*ACTION ITEM*.
Work out how many lines in the data below contain "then", and state that count with nothing added.

*MATERIAL FOR THIS TASK*.
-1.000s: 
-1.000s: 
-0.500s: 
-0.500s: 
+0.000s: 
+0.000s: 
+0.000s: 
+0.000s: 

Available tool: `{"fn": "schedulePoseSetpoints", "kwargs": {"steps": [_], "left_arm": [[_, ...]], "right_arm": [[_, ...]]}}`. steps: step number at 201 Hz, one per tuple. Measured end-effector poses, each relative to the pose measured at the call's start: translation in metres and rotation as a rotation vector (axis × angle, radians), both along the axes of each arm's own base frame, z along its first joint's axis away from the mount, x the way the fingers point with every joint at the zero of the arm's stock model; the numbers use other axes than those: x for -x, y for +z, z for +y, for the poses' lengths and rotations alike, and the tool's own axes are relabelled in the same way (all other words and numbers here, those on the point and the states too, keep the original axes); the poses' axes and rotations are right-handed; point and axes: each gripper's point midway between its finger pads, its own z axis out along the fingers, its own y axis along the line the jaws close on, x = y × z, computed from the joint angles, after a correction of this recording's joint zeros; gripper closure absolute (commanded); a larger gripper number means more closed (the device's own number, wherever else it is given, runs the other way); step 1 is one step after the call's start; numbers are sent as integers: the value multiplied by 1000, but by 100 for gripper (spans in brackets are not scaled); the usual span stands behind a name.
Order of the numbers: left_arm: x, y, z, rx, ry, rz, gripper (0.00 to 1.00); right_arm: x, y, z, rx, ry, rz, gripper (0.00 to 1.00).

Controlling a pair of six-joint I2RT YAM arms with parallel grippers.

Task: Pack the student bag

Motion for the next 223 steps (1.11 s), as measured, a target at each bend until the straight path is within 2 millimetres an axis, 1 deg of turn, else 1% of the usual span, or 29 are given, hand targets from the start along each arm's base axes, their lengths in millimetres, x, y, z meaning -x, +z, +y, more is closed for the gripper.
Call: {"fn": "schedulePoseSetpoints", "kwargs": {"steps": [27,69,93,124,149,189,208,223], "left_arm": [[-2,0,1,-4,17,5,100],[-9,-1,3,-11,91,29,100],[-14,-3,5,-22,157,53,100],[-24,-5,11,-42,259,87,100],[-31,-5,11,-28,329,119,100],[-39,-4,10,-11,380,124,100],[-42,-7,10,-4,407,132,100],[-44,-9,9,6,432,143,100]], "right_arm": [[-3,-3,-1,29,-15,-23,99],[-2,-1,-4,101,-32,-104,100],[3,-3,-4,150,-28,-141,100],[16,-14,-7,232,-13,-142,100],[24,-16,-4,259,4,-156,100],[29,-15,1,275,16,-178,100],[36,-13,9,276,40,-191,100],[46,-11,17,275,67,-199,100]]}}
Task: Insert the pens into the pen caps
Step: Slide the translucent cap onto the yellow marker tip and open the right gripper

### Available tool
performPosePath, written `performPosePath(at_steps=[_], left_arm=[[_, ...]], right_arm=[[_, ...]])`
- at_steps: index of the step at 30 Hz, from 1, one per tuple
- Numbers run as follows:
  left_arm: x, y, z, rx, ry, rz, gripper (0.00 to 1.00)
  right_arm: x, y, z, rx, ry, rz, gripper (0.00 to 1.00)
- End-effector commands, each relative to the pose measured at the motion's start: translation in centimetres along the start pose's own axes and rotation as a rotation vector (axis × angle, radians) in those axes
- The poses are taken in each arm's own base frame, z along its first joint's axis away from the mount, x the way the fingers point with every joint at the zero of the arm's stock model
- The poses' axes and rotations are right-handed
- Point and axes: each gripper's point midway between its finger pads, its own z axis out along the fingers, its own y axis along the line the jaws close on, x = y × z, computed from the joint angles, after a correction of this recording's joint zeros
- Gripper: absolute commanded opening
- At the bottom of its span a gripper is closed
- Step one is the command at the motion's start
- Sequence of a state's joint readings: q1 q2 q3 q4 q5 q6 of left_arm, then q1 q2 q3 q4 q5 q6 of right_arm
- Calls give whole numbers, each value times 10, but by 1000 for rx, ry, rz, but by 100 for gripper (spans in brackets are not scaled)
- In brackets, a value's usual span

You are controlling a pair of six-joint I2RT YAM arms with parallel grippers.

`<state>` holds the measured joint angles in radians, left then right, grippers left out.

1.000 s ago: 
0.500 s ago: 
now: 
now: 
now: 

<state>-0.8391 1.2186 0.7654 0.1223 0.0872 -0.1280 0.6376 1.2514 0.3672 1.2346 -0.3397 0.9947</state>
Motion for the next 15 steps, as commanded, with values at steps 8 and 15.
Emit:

*ANSWER SPACE*.
2